◆ Exercise description ◆
If a line of the data below holds the string "frame", copy it.

◆ Exercise inputs ◆
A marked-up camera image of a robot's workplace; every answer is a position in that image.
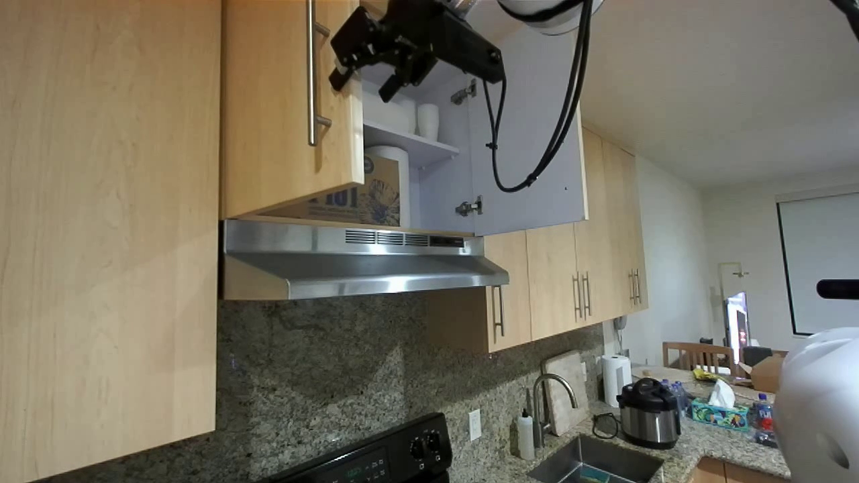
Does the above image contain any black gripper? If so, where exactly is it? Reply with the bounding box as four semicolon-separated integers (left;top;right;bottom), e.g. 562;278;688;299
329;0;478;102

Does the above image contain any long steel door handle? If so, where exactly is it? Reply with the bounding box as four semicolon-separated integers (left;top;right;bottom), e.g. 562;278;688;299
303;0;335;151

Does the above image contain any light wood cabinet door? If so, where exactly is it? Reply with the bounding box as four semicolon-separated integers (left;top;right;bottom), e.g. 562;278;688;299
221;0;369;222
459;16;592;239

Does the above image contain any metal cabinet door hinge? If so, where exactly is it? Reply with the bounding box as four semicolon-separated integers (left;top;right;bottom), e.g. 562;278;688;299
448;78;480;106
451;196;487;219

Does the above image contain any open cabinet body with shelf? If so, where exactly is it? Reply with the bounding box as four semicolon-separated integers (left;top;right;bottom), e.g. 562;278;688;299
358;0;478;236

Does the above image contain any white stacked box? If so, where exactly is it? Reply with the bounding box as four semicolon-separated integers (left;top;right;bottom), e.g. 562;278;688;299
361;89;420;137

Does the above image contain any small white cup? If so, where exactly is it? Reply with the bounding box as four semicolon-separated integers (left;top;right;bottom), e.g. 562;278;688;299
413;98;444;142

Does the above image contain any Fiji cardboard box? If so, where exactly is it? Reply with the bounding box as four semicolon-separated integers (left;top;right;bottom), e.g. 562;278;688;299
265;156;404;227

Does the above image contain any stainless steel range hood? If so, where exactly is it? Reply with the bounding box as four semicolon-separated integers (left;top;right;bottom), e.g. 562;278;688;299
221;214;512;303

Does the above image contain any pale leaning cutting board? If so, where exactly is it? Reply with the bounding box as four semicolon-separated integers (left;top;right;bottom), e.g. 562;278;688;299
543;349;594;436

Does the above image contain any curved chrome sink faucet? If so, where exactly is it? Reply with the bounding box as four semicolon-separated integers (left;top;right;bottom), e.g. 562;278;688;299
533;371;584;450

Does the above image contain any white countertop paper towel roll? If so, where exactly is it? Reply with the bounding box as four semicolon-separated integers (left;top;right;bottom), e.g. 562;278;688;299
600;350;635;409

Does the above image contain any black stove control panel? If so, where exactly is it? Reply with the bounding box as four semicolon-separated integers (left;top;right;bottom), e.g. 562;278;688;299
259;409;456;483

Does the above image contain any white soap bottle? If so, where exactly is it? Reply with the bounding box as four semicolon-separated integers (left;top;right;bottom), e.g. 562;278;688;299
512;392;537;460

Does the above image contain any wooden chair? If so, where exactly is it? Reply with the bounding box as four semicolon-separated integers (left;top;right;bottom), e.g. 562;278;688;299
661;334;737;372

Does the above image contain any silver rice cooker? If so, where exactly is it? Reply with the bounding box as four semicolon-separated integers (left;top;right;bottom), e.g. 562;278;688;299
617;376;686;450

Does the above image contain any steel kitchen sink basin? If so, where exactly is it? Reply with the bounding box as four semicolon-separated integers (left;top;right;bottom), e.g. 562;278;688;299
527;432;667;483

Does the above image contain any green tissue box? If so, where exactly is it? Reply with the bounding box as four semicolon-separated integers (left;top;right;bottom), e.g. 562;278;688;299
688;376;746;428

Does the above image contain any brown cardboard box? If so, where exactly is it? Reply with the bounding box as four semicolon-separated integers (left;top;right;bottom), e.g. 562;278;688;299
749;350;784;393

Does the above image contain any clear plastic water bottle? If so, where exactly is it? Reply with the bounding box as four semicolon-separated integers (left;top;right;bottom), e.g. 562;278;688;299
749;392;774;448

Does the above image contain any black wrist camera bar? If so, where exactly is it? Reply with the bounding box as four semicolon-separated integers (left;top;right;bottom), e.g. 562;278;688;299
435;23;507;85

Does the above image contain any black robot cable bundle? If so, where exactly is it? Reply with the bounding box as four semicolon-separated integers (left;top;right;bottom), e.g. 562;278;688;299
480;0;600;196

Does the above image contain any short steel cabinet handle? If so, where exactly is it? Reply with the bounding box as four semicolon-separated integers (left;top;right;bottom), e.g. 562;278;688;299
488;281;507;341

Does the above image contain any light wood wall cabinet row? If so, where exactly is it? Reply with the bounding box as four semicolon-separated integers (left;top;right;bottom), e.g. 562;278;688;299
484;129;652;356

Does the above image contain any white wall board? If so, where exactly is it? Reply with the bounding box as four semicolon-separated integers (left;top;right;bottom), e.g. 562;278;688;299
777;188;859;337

==

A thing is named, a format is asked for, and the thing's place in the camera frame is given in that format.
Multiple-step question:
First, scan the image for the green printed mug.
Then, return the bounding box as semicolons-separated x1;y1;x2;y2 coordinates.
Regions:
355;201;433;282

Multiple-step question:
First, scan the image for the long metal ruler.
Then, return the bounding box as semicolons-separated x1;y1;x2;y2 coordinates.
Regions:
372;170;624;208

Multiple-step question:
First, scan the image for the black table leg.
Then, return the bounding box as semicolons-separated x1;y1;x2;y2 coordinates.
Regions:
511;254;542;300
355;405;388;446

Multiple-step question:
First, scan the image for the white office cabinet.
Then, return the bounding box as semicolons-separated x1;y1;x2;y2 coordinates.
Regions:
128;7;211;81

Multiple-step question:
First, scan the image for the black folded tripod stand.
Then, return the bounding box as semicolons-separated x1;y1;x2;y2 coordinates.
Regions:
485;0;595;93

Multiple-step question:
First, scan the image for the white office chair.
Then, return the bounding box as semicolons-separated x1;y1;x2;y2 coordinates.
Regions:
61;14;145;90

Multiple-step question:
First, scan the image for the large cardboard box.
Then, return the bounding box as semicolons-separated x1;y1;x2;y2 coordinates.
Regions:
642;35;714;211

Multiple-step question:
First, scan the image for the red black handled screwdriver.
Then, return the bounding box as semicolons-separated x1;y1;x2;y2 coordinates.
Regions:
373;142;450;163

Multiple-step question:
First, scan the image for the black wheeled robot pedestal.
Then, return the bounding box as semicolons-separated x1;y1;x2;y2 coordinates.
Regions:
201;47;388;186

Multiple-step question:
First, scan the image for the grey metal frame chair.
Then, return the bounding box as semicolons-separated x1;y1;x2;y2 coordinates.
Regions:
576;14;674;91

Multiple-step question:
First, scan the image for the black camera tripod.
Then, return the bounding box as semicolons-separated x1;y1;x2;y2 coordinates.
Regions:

◆ Expected answer ◆
A thing is named, a format is asked for, and the thing's place in the camera frame is given in that format.
First, scan the image for the grey metal frame chair.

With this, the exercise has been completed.